### Task prompt
Retype the whole listing that follows, with nothing added or left out.

━━━ Data below ━━━

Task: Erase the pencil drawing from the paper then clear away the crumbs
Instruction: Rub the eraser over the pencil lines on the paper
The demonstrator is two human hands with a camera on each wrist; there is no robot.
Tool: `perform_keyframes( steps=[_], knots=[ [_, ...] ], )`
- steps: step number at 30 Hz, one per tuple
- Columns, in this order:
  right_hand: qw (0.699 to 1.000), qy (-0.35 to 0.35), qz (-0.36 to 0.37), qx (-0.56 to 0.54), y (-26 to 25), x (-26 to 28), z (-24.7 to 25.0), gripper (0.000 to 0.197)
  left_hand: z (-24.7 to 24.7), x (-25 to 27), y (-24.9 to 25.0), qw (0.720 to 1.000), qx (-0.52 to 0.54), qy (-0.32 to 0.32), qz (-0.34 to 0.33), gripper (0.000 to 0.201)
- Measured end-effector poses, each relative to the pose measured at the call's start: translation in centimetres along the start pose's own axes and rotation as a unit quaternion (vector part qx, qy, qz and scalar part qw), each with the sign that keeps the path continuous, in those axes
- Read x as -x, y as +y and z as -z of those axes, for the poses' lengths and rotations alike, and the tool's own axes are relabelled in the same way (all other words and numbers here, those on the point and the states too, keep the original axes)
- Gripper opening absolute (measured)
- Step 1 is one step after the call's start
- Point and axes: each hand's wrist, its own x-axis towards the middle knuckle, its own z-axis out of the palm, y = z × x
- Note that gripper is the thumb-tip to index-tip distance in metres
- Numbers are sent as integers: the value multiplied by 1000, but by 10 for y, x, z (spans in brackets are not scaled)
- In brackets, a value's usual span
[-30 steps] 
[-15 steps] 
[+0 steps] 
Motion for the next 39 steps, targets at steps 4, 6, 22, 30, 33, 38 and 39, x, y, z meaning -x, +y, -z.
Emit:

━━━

### Answer box
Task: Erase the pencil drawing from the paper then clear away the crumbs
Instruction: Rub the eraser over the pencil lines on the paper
The demonstrator is two human hands with a camera on each wrist; there is no robot.
Tool: `perform_keyframes( steps=[_], knots=[ [_, ...] ], )`
- steps: step number at 30 Hz, one per tuple
- Columns, in this order:
  right_hand: qw (0.699 to 1.000), qy (-0.35 to 0.35), qz (-0.36 to 0.37), qx (-0.56 to 0.54), y (-26 to 25), x (-26 to 28), z (-24.7 to 25.0), gripper (0.000 to 0.197)
  left_hand: z (-24.7 to 24.7), x (-25 to 27), y (-24.9 to 25.0), qw (0.720 to 1.000), qx (-0.52 to 0.54), qy (-0.32 to 0.32), qz (-0.34 to 0.33), gripper (0.000 to 0.201)
- Measured end-effector poses, each relative to the pose measured at the call's start: translation in centimetres along the start pose's own axes and rotation as a unit quaternion (vector part qx, qy, qz and scalar part qw), each with the sign that keeps the path continuous, in those axes
- Read x as -x, y as +y and z as -z of those axes, for the poses' lengths and rotations alike, and the tool's own axes are relabelled in the same way (all other words and numbers here, those on the point and the states too, keep the original axes)
- Gripper opening absolute (measured)
- Step 1 is one step after the call's start
- Point and axes: each hand's wrist, its own x-axis towards the middle knuckle, its own z-axis out of the palm, y = z × x
- Note that gripper is the thumb-tip to index-tip distance in metres
- Numbers are sent as integers: the value multiplied by 1000, but by 10 for y, x, z (spans in brackets are not scaled)
- In brackets, a value's usual span
[-30 steps] 
[-15 steps] 
[+0 steps] 
Motion for the next 39 steps, targets at steps 4, 6, 22, 30, 33, 38 and 39, x, y, z meaning -x, +y, -z.
Emit:

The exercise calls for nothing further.